_Dataset extract_
▼
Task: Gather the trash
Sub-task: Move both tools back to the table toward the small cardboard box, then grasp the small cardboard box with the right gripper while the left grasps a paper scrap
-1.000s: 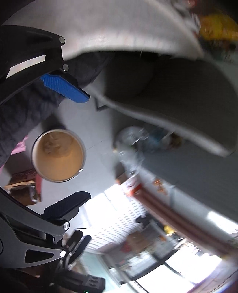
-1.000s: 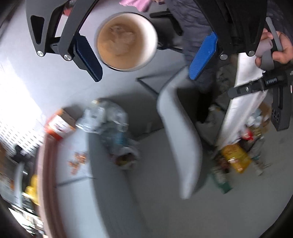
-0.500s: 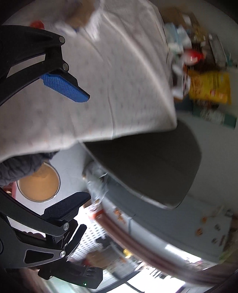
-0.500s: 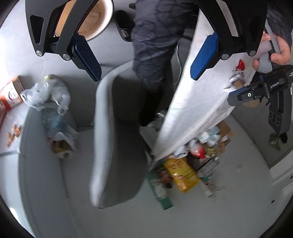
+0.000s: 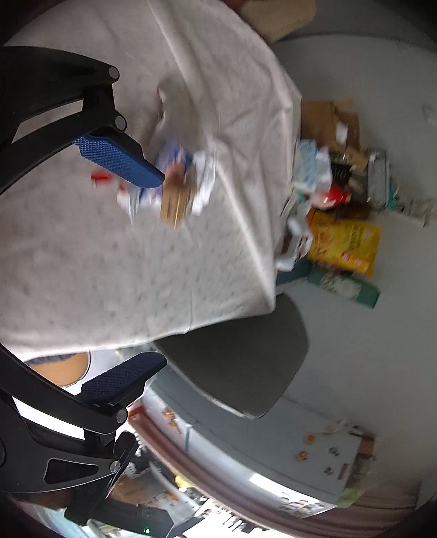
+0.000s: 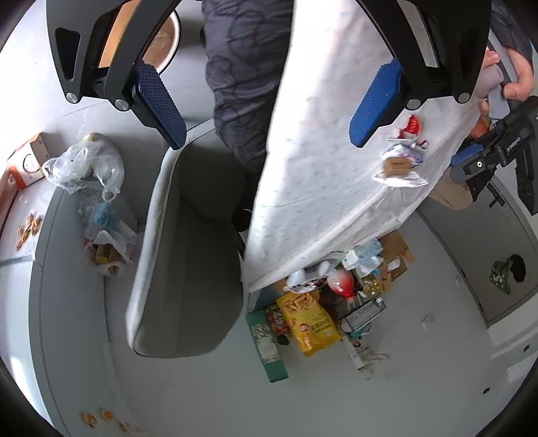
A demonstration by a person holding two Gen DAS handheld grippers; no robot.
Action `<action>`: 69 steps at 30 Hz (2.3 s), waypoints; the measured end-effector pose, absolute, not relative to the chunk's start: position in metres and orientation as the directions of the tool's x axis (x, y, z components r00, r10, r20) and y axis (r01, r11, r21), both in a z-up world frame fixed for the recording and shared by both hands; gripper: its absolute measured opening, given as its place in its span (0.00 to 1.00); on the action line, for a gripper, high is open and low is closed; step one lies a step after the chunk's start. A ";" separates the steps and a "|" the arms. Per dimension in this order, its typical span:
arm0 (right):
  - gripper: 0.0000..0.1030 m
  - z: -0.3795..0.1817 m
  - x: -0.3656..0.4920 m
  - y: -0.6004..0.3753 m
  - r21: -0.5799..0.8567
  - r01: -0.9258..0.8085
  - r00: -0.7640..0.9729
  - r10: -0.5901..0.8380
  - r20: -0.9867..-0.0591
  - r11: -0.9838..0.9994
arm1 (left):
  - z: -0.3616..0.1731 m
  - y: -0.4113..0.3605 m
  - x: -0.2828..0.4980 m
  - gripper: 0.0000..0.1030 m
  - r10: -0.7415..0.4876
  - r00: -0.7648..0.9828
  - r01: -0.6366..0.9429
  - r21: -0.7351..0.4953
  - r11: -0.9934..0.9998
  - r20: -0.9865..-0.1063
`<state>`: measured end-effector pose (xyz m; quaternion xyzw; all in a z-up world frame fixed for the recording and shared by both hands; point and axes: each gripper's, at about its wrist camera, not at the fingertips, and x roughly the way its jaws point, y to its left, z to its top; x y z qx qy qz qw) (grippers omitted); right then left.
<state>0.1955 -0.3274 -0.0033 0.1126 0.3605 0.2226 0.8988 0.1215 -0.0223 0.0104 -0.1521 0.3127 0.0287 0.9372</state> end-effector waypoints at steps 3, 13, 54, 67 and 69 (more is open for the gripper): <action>0.93 0.007 0.185 -0.307 0.346 -0.340 0.640 0.485 -0.596 0.875 | 0.013 0.002 0.103 0.94 -0.038 0.810 -0.171 -0.299 0.939 -0.585; 0.92 0.025 0.160 -0.237 0.318 -0.391 0.609 0.502 -0.615 0.864 | 0.005 0.064 0.064 0.94 -0.018 0.816 -0.225 -0.346 0.911 -0.578; 0.62 -0.040 0.261 -0.096 0.199 -0.546 0.456 0.488 -0.744 0.814 | -0.092 0.135 0.160 0.72 0.091 0.655 -0.399 -0.241 0.884 -0.750; 0.55 -0.049 0.278 -0.050 0.123 -0.630 0.438 0.481 -0.760 0.767 | -0.083 0.139 0.142 0.27 0.094 0.686 -0.401 -0.267 0.876 -0.721; 0.28 -0.052 0.280 -0.048 0.120 -0.638 0.425 0.477 -0.769 0.761 | -0.079 0.142 0.135 0.27 0.107 0.699 -0.415 -0.279 0.866 -0.707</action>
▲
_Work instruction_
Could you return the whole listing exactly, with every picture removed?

_Task output_
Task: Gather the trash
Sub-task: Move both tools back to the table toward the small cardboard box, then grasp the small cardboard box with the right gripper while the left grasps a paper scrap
-1.000s: 
-1.000s: 
-0.500s: 
-0.500s: 
+0.000s: 
+0.000s: 
A demonstration by a person holding two Gen DAS handheld grippers; no robot.
Action `<action>`: 69 steps at 30 Hz (2.3 s), waypoints; the measured end-effector pose, absolute, not relative to the chunk's start: position in metres and orientation as the directions of the tool's x axis (x, y, z components r00, r10, r20) and y axis (r01, r11, r21), both in a z-up world frame fixed for the recording and shared by both hands; gripper: its absolute measured opening, given as its place in its span (0.00 to 1.00); on the action line, for a gripper, high is open and low is closed; step one lies a step after the chunk's start. A ";" separates the steps and a "|" the arms. Per dimension in this order, its typical span:
arm0 (right):
  - gripper: 0.0000..0.1030 m
  - z: -0.3795..0.1817 m
  - x: -0.3656..0.4920 m
  - y: -0.6004..0.3753 m
  - r21: -0.5799..0.8567
  - r01: -0.9258..0.8085
  - r00: -0.7640..0.9729
  - r10: -0.5901..0.8380
  - r20: -0.9867..-0.0591
  - r11: -0.9838..0.9994
arm1 (left):
  - z: -0.3616..0.1731 m
  - y: -0.4113..0.3605 m
  - x: -0.2828..0.4980 m
  - gripper: 0.0000..0.1030 m
  - r10: -0.7415..0.4876
  - r00: -0.7648..0.9828
  - r01: -0.6366..0.9429
  - r21: -0.7351..0.4953
  - r11: -0.9934..0.9998
  - r20: -0.9865..-0.1063
`<state>`: measured end-effector pose (xyz m; quaternion xyzw; all in a z-up world frame fixed for the recording and shared by both hands; point and axes: each gripper's, at about its wrist camera, not at the fingertips, and x roughly the way its jaws point, y to its left, z to its top; x y z qx qy qz qw) (grippers omitted); right then left.
<state>0.1955 -0.3274 -0.0033 0.1126 0.3605 0.2226 0.8988 0.1215 -0.0223 0.0104 -0.1521 0.3127 0.0287 0.9372</state> end-effector waypoints at steps 3, 13, 54, 67 and 69 (more is open for the gripper): <action>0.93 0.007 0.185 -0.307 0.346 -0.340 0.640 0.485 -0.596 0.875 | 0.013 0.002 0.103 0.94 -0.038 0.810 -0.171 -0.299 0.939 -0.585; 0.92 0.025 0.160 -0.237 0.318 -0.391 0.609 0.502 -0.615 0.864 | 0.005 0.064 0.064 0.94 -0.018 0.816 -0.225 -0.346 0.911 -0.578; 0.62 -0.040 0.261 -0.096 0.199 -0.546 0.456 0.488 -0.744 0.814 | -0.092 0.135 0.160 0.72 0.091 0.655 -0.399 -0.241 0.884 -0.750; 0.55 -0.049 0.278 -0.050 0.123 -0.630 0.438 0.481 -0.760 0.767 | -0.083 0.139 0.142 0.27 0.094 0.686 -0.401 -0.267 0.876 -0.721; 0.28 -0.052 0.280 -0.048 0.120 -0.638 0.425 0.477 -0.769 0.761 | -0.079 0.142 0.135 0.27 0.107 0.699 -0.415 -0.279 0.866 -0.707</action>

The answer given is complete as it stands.